Description
Joep van Lieshout created the Shaker Chair whilst working on a commission for the Walker Art Center in Minneapolis in 1999. They wanted a mobile arts lab to bring art and culture to schools and deprived neighbourhoods. Van Lieshout agreed, on the condition that he could contrast this workshop dedicated to ‘the good’ to a stationary element with an entirely different outlook. This started the series The Good, the Bad and the Ugly. And the phrase has kept popping up in AVL’s work ever since, stressing a fundamental moral ambiguity.
Shaker in setting
At first sight, the cabin resembles a romantic fisherman’s cottage with a low carbon footprint to boot. But it turns out to be the UNA bomber’s hiding place, including a bomb-making shed and a molester’s attic to fit the needs of (at the time) the world’s most wanted terrorist. The day before the opening, Van Lieshout discovered there was no furniture in the cabin and within hours he constructed the Shaker Chair, using leftovers from a construction site.
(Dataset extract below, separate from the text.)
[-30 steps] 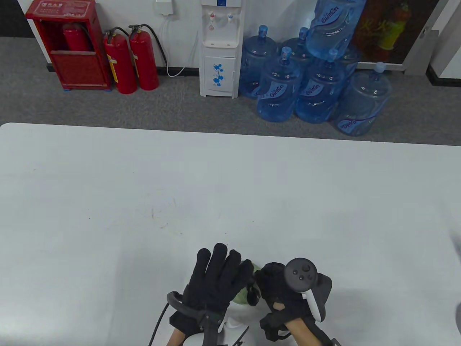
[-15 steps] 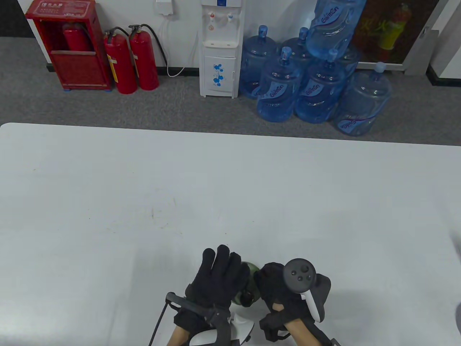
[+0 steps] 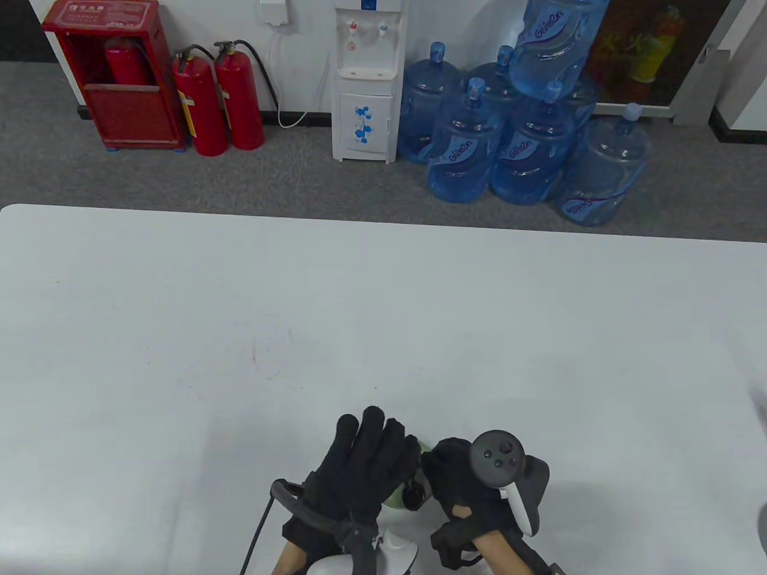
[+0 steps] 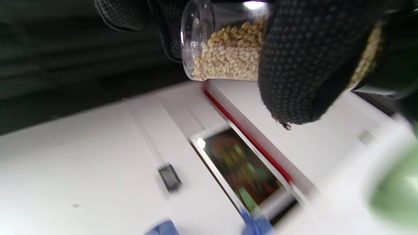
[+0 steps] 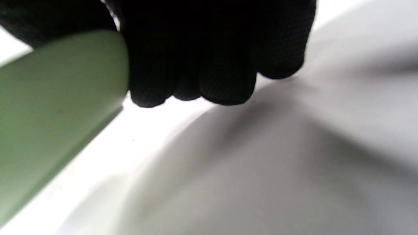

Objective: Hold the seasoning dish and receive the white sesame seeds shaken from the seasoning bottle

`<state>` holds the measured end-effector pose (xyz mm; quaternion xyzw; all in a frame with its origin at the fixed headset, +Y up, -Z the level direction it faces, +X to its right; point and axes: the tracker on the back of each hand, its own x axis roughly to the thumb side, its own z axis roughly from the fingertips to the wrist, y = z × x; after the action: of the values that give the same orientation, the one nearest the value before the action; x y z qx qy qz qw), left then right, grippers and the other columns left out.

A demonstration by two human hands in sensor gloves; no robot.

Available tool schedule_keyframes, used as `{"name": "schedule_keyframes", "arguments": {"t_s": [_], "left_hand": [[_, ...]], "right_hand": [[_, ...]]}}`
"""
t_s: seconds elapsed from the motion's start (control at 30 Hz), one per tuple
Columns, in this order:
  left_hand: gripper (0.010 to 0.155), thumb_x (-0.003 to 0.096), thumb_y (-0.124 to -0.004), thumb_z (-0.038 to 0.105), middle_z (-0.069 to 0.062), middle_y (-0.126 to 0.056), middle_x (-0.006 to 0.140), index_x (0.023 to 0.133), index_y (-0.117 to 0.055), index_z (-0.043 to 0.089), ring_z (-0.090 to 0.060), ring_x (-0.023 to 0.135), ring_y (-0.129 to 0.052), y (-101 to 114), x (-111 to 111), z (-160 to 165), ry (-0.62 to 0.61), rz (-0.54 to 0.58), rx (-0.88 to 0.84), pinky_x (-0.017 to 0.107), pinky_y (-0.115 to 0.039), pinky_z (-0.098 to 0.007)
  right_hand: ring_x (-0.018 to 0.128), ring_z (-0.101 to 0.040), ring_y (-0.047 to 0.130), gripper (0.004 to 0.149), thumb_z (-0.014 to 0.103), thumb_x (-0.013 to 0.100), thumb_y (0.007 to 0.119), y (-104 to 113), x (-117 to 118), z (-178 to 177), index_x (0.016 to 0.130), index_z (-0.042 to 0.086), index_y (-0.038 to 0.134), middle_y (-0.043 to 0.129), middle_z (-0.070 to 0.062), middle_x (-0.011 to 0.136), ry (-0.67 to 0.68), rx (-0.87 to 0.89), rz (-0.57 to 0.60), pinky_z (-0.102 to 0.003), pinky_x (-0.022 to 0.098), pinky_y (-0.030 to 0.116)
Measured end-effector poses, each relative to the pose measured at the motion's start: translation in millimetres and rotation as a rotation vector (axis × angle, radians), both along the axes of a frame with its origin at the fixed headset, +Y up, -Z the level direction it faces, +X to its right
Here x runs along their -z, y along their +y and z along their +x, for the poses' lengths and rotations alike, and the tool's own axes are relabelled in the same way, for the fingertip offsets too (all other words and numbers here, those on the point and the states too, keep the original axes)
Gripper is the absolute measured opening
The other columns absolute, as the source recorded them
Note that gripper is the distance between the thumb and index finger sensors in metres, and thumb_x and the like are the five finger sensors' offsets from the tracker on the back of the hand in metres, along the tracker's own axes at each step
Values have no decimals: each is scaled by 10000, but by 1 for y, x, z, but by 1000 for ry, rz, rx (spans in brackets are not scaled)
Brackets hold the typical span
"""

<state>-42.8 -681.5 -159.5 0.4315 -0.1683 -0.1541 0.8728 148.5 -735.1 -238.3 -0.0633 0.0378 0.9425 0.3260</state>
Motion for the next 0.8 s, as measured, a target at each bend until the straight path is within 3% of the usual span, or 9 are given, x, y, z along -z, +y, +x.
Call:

For inspiration, he looked to the Shaker community, a utopian community with an almost socialist outlook on life. Their ideology included radical gender equality, job rotation and redistribution of wealth. Shakers were also known for their many inventions and minimalist furniture design.
Hans Lensvelt visited Minneapolis and recognized the chair’s potential for industrial production and mass marketing. The rest is history.